Я схватил ее руку с длинными когтями, что лежала на моей груди, и резко дернул. Она сопротивлялась еще более бешено и отчаянно, чем ее слуга Зелиг, выбрасывая путы своей дьявольской магии. Но всех их я нейтрализовал защитными рунами, щедро раскидывая их по всей мастерской. Одна из рун разрубила паутину, что тянулась от руки Чантель к Брианне. Разорвала связь инициации.
Не в силах это видеть, Чантэль завизжала так пронзительно, что мои барабанные перепонки чуть не разорвались от этого визга, полного темного отчаянья и недоверия.
Мара взвилась под потолок — она рвалась к потолочным окнам, подальше отсюда и от своих так неожиданно для нее рухнувших планов. Но я схватил ее за крыло, всей своей силой вербэра удерживая от бегства.
Тварь, которую я долгое время любил, принимал за человека и о которой безутешно горевал, не убежит от меня. На сей раз не убежит!
И больше никогда не вторгнется ни в чей сон.
Визжа отвратительно, как обезумевшая свинья, мара билась, царапалась и плевалась в разные стороны сгустками темной магии просто так, наугад. Свободным крылом она со всего размаху ударила мансардные окна. Стекла задрожали в потолке, а в следующее мгновение туда попало ее темное разрушительное заклятье.
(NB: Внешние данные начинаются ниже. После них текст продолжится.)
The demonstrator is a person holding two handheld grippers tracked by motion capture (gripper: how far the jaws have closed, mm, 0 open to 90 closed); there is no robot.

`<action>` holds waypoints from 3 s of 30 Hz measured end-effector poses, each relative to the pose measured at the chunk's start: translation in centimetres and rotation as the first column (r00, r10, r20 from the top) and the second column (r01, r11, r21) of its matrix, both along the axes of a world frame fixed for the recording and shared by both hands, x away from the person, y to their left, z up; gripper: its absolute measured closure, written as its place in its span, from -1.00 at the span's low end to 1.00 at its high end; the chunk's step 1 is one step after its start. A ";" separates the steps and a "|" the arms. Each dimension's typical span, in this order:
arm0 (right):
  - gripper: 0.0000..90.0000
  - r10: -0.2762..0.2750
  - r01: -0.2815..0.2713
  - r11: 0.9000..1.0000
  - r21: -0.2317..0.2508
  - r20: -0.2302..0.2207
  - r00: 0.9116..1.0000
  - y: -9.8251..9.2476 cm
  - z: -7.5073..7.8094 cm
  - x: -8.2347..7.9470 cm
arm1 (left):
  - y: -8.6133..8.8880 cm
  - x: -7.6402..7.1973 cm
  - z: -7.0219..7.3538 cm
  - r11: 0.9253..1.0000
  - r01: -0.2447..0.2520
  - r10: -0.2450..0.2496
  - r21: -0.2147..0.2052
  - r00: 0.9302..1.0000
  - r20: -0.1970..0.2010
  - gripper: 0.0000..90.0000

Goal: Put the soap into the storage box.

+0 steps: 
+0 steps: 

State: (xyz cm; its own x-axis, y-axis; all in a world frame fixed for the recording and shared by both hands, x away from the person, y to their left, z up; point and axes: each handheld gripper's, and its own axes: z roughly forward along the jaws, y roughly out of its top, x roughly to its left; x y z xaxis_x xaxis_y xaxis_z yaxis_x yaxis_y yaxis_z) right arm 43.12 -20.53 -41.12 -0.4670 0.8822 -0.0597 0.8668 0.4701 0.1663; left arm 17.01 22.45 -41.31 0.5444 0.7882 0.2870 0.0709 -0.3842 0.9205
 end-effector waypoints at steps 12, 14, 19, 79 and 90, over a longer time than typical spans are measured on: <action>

И потолок рухнул на нас тысячей осколков дерева и стекла, заряженных взрывной магией.
Я успел. Бросился к недвижимо лежащей беззащитной Брианне и укрыл ее от смертоносного града своим телом, которое в секунду послушно трансформировалось в мохнатое тело вербэра.
Шкура этих зверюг ведь прочнее стали — что там какой-то рухнувший потолок.
Мара же коротко взвизгнула, но укрыться в коконе своих крыльев не смогла. Она просто не смогла, не успела сложить их. Острый осколок деревянной балки вонзился ей в спину точно между распластанных крыльев, как огромный осиновый кол.
Убедившись, что заклятья развеялись, а потолок больше не падает, по усыпанному осколками дерева и стекла потолку подошел к ней, и лапой перевернул на спину.
Оказалось, что мару, как и вампира, можно убить деревянным колом в сердце.
Моя первая жена была мертва. Теперь по-настоящему мертва.
Все было кончено.
Я перекинулся в человека за секунду, не больше — такого со мной еще не бывало. В один прыжок подскочив к Брианне, принялся разрывать путы темной инициирующей магии. Они таяли под моими руками, как клочья черного тумана.
Когда последний обрывок растворился в воздухе, моя девочка открыла свои чистые глаза, и я не смог сдержать слез. Крепко прижимал ее к себе, грозя задушить в объятиях.
— Папа… — чистым звонким голосом сказала Бри. — Папа, мне приснился такой страшный сон… Словно у меня стали расти крылья… Но они были не белые и пушистые, как у ангела, а черные, клейкие… Такие противные на ощупь, папа… Как хорошо, что ни не успели отрасти в этом сне и я успела проснуться…
Она не знала! Слава богам, она так и не узнала того, что ее главным кошмаром оказалась ее физическая мать!
— Больше никогда, слышишь? — прошептал я. — Пугалище больше никогда не побеспокоит тебя.
— Я тебе верю, — серьезно сказала она. — Папа… а где Цици?
Я вынес ее из мастерской на руках, развернув таким образом, чтобы она не увидела темное крылатое тело в осколках. Спускаясь по лестнице, вжал ее головку в свое плечо — она не должна была видеть то, что осталось от ее «доброй» гувернантки.
В самом низу лестницы мне повстречались Джьюд и Колла. Оба выглядели совершенно не сонными, но при этом страшно испуганными.